The first thing we did wasn’t to present a grand strategy but to install an affordable and simple analytics tool on the website to collect data and observe user behavior as it actually occurred. We started tracking data on what paths users entered from, which pages they stayed on longest, and at what point they lost interest and left. Amazingly, within just one month, the core problems and improvement points became clearly visible.
We discovered that visitors were leaving the site before the information the institution wanted to emphasize was even exposed, and the site structure wasn’t aligned with mobile users’ journeys as much as they thought. Based on this data, we proposed site structure changes that matched users’ actual behavior to the executive in charge and successfully persuaded them.
But the bigger achievement was the change in the leader and team. After seeing the data, the leader started asking sharp questions like “What hypothesis should we test?” instead of vague directives like “increase visitors.” When the leader’s questions changed, the working team found a way to create change themselves through data and prove results.

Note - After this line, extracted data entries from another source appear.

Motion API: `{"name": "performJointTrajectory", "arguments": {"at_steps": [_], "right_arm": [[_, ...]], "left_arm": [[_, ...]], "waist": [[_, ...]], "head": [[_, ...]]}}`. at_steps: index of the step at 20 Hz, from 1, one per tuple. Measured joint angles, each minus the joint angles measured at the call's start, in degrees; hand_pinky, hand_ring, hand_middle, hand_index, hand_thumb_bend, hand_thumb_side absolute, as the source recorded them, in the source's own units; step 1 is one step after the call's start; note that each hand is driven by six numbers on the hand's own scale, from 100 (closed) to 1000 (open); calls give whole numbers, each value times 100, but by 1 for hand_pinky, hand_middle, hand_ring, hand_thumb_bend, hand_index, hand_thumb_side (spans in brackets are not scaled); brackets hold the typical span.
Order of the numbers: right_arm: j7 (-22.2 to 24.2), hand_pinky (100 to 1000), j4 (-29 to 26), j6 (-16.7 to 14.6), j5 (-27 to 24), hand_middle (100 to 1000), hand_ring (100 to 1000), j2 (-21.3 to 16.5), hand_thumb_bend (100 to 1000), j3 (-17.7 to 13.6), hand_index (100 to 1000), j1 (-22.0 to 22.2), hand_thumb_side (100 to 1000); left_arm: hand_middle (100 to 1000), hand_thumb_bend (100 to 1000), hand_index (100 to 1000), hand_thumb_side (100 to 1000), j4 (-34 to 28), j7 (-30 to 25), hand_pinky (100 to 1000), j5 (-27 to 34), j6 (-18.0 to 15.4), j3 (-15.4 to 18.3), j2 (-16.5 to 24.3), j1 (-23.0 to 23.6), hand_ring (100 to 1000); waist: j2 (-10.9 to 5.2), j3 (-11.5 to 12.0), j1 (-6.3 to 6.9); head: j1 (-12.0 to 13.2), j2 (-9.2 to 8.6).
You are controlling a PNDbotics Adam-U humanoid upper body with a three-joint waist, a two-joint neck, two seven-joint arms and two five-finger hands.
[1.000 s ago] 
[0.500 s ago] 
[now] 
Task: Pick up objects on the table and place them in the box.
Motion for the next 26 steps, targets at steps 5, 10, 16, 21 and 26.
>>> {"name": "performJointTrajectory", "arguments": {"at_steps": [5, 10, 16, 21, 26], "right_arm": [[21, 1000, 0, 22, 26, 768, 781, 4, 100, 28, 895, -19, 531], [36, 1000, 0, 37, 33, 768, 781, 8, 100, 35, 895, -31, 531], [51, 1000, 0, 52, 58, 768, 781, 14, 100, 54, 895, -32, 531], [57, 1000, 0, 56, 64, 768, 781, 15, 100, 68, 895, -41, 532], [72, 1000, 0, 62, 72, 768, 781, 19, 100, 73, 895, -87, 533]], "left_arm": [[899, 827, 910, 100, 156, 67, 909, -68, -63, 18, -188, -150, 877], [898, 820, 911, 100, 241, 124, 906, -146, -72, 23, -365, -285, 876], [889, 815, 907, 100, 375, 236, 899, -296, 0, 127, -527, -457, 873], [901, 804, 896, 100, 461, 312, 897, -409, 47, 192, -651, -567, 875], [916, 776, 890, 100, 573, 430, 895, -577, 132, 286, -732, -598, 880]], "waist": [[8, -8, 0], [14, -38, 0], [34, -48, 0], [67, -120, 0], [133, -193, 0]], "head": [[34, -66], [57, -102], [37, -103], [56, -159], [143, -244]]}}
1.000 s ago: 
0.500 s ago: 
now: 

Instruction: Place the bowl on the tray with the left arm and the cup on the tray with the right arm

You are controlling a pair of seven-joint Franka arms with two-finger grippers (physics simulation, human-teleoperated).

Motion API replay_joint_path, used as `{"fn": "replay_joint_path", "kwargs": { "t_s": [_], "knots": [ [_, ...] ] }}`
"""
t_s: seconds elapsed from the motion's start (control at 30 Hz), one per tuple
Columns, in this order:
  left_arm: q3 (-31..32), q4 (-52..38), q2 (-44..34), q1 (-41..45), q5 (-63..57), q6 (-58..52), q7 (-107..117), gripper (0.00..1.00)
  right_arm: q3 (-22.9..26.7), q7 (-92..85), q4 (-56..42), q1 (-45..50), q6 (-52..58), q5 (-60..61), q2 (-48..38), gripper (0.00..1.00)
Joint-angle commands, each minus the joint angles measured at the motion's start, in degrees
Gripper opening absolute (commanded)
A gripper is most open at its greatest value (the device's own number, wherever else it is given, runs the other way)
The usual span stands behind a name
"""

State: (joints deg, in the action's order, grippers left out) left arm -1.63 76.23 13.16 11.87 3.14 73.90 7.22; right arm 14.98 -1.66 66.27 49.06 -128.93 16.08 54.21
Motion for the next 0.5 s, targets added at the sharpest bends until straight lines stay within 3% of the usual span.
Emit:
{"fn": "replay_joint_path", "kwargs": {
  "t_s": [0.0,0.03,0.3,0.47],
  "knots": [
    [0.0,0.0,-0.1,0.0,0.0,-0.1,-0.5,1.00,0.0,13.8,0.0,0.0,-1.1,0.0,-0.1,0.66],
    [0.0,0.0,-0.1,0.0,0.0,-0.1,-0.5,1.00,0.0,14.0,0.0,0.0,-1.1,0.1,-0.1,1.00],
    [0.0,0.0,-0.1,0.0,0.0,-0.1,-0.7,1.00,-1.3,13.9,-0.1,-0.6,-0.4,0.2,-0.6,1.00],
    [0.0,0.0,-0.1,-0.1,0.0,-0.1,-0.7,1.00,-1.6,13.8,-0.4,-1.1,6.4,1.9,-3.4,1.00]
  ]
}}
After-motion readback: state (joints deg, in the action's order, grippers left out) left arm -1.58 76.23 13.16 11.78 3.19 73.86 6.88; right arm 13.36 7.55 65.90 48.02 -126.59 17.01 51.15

This is exactly what we aim for—helping organizations understand data-driven decision-making and achieve tangible results quickly.
What is the future vision Mentorian Group has for the next 3–5 years?
The short-term goal for the next 3–5 years is to make data literacy mainstream in a broader market. I plan to focus on establishing data utilization capabilities not as the exclusive domain of specific departments or experts, but as basic competencies that all members of an organization should possess.
But the bigger picture—the long-term vision—is to move beyond being primarily a training company and become a hub for data-driven culture consulting.
I don’t want Mentorian Group to become a giant consulting firm that does everything directly. Instead, I want to create a mutually beneficial ecosystem of expert partners—skilled specialists in various fields who share our vision. I call them “Small Giants.”
These “Mentorians” (Mentor + ian) would connect people and organizations through the language of data. Together, we would create a platform where experts help each other grow while serving clients better. This collaborative ecosystem—where excellence thrives through partnership rather than scale—is the future of Mentorian Group that I envision.